**Task goal:** From the listing below, output only the lines starting at the line that has "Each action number" and ending at the line that has "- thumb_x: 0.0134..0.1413", exactly as they appear, ends included.
** Opening Data block block **
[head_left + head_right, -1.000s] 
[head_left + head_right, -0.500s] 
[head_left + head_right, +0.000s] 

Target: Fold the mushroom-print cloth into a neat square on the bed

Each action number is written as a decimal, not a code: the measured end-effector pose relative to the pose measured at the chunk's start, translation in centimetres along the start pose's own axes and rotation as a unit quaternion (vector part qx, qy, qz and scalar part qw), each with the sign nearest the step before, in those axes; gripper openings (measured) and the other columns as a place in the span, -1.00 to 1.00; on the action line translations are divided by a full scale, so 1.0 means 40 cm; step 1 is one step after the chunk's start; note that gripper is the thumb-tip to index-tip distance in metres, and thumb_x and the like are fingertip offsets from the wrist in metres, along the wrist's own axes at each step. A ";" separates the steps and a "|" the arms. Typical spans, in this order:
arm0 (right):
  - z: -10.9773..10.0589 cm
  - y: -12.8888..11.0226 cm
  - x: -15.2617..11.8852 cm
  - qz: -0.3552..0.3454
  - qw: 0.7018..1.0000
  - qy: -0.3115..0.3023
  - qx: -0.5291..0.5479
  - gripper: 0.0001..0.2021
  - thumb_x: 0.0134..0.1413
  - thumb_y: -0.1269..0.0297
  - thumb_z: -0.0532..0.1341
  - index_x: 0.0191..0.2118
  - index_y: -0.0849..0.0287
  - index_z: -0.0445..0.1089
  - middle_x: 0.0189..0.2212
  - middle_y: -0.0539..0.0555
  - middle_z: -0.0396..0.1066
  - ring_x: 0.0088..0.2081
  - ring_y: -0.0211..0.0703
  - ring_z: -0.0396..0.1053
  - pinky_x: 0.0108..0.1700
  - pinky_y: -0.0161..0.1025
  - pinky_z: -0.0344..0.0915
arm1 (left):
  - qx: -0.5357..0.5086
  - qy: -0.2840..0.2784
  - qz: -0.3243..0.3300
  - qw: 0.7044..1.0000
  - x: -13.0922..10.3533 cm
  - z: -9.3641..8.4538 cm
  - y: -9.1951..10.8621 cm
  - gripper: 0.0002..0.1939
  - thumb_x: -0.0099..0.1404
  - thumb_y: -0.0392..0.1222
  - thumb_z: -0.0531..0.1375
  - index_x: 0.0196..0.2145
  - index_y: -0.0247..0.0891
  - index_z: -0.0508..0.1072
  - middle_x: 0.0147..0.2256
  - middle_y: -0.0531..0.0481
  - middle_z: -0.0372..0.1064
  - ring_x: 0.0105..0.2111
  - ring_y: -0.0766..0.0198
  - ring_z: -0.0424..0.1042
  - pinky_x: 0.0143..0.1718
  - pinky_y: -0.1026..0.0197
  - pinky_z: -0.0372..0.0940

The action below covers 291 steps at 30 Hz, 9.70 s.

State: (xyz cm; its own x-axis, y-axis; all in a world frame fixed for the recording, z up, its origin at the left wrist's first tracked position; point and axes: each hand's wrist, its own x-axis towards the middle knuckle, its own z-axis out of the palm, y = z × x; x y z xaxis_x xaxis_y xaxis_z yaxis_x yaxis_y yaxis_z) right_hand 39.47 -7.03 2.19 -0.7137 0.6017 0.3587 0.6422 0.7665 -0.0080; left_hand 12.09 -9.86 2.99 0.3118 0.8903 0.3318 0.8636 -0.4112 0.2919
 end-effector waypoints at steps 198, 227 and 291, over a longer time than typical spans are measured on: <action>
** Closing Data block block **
**Response to this task:**
Each action number is written as a decimal, not a code: the measured end-effector pose relative to the pose measured at the chunk's start, translation in centimetres along the start pose's own axes and rotation as a unit quaternion (vector part qx, qy, qz and scalar part qw), each with the sign nearest the step before, in those axes; gripper openings (measured) and the other columns as a place in the span, -1.00 to 1.00; on the action line translations are divided by a full scale, so 1.0 means 40 cm; step 1 is one step after the chunk's start; note that gripper is the thumb-tip to index-tip distance in metres, and thumb_x and the like are fingertip offsets from the wrist in metres, along the wrist's own axes at each step. A ";" separates the steps and a "|" the arms. Typical spans, in this order:
arm0 (right):
  - z: -10.9773..10.0589 cm
  - y: -12.8888..11.0226 cm
  - x: -15.2617..11.8852 cm
  - qz: -0.3552..0.3454
  - qw: 0.7018..1.0000
  - qy: -0.3115..0.3023
  - qx: -0.5291..0.5479
  - gripper: 0.0001..0.2021
  - thumb_x: 0.0134..0.1413

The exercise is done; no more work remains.